Exercise
A complete answer lists every line of the entries below where the string "cork" appears.

Data records
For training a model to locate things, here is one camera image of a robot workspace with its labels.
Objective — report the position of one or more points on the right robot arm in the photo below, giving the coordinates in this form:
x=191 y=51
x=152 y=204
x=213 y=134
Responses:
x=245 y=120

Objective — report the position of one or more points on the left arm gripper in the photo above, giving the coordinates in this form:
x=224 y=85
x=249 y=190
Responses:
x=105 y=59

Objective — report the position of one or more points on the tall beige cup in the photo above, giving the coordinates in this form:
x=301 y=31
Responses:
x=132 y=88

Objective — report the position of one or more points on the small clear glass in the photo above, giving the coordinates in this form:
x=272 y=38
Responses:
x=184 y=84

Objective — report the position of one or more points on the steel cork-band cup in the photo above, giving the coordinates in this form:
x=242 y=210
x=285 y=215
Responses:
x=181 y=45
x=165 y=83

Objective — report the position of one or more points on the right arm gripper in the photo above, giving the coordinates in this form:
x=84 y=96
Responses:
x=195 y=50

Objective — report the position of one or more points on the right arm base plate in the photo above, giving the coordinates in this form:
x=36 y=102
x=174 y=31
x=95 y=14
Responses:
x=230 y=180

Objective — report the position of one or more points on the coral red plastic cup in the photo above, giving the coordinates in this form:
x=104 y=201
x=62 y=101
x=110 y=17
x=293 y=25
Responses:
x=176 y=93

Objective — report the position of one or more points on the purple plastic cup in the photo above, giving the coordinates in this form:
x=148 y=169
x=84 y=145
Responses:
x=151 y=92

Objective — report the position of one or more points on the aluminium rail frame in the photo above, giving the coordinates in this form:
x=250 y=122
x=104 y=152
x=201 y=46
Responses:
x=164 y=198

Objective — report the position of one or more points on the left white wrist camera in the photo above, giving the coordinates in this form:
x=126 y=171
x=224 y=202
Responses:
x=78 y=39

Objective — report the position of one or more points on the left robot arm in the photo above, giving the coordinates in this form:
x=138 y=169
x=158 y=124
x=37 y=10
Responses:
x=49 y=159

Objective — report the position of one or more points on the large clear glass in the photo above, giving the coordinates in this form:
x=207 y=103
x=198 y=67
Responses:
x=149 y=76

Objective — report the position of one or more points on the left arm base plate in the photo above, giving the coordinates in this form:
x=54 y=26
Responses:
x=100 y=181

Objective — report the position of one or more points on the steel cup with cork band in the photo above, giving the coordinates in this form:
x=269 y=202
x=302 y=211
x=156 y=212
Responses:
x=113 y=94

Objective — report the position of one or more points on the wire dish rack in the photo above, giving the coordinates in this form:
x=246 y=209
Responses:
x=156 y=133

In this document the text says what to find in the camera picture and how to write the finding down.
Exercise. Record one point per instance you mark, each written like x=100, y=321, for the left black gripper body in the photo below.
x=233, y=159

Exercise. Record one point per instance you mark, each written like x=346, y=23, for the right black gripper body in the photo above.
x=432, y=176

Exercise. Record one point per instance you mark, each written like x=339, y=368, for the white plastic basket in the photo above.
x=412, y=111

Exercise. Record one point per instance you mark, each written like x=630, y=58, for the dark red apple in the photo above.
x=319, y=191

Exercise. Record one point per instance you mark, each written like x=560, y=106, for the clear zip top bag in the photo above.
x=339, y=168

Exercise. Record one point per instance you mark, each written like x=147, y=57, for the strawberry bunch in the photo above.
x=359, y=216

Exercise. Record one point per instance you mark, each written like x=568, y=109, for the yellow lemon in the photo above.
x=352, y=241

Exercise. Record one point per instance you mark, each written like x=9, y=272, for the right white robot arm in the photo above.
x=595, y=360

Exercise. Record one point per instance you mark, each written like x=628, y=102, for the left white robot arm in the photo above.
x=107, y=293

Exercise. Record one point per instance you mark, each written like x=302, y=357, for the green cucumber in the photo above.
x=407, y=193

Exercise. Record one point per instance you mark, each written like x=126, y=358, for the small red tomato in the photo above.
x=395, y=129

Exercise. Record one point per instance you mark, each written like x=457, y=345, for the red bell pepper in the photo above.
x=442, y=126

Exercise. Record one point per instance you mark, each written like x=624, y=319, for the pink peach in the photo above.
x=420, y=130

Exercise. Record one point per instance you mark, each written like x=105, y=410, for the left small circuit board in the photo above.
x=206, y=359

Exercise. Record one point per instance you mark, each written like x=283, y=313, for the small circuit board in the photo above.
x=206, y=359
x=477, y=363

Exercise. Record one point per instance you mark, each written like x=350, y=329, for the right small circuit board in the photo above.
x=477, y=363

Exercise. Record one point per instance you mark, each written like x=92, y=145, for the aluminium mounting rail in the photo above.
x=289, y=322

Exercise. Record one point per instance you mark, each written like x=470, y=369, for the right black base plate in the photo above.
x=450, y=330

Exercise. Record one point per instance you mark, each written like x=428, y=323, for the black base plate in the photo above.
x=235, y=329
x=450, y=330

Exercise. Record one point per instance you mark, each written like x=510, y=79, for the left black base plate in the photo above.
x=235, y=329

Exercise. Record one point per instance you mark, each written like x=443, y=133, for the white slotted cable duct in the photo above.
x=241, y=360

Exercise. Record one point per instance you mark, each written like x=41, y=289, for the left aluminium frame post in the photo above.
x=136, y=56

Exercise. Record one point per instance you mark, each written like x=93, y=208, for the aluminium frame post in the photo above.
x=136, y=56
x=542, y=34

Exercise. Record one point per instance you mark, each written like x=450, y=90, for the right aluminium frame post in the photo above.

Problem solution
Objective — report the position of one or more points on the steel cork-band cup in the photo above, giving the coordinates in this form:
Objective — report the position of one or more points on the steel cup with cork band in the photo above, giving the coordinates in this form:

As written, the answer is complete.